I have found belly breathing to be incredibly helpful for heartburn / indigestion. As in: has stopped it happening more or less completely. If I do feel a bit of heartburn starting, I focus on some deep diaphragm breathing for a while and it goes away. My hypothesis is that this sort of breathing gets circulation going there. By contrast, crouching anxiously over the laptop trying to munge an .xls or whatever, suppresses gut circulation.
My last PT said I should breathe more with my *back*, which... if I ever figure out how to do it I'll know if it helps. Probably I need to be able to relax my shoulders first.
OTOH, I've done the galop in a corset, which means breathing a lot with hardly any torso-volume change. Nice for holding enormous skirts while you're whirling very fast, but terrible as an actual blood-oxygen strategy.

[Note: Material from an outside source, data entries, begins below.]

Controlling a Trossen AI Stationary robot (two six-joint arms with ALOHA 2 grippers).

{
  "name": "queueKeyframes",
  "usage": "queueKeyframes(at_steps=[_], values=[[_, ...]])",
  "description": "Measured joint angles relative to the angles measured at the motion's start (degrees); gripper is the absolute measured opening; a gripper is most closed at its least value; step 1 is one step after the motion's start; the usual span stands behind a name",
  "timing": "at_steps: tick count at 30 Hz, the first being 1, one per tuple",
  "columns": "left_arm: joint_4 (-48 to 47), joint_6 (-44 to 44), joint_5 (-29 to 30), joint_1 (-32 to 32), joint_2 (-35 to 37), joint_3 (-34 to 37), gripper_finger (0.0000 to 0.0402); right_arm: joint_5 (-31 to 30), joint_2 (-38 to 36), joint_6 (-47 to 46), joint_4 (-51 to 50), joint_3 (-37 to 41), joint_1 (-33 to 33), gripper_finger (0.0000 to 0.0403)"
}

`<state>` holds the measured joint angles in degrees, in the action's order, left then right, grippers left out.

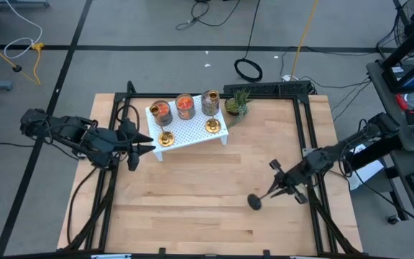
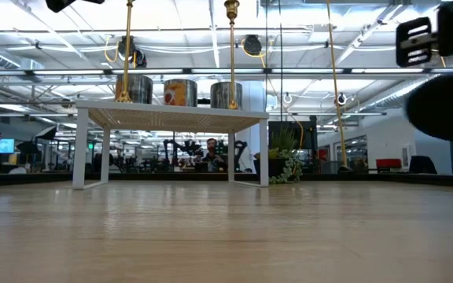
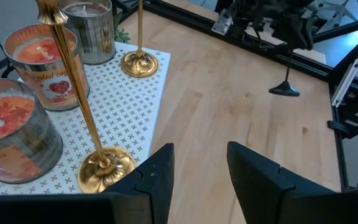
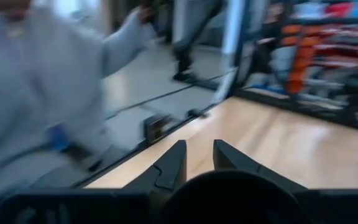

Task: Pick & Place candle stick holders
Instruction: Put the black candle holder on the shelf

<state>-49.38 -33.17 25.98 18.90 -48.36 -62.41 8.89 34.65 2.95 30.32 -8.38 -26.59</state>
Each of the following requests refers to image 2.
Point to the black candlestick holder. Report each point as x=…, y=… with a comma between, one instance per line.
x=443, y=106

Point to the silver metal can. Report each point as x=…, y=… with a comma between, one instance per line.
x=142, y=89

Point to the silver glass jar orange candle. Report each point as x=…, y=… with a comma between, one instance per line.
x=180, y=93

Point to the silver glass jar grey candle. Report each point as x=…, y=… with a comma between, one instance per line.
x=220, y=95

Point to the black chair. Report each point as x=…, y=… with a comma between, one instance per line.
x=423, y=165

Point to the red chair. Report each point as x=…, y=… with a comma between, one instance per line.
x=388, y=164

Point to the white perforated metal shelf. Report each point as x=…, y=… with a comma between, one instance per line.
x=167, y=110

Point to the blue lit monitor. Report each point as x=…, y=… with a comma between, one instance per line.
x=4, y=145

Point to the potted green succulent plant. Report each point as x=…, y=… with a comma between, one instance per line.
x=285, y=157

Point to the black aluminium table frame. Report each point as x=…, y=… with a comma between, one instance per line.
x=34, y=178

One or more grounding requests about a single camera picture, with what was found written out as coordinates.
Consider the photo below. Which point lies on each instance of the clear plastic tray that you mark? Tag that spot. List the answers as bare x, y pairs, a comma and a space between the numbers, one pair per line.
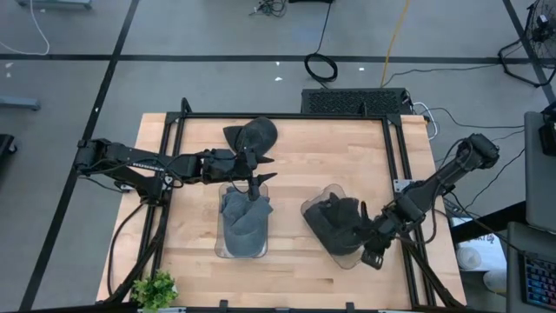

I've been reading the Herman Cain awards more often than is good for me. I think they must make the patients take off any corsets before they give them oxygen. When they have pictures of the people in the hospital, they don't look very trim.
I kind of want to adopt a Chihuahua-terrier but the people listing the dogs want like $300 and to verify my employment.
Before the internet, you had to go face the judging glare of some clerk to buy a corset for your Chihuahua.
There's no "I'm drunk so confirm this stuff in the morning" box to check on the dog adoption form.
On topic because breathing: The U.S. is just a hair away from passing Italy in the covid deaths per capita count. A few weeks ago, I didn't think we would have the momentum to pass Belgium, but I'm less sure of that now.
Also, I closed the dog adoption tab just now.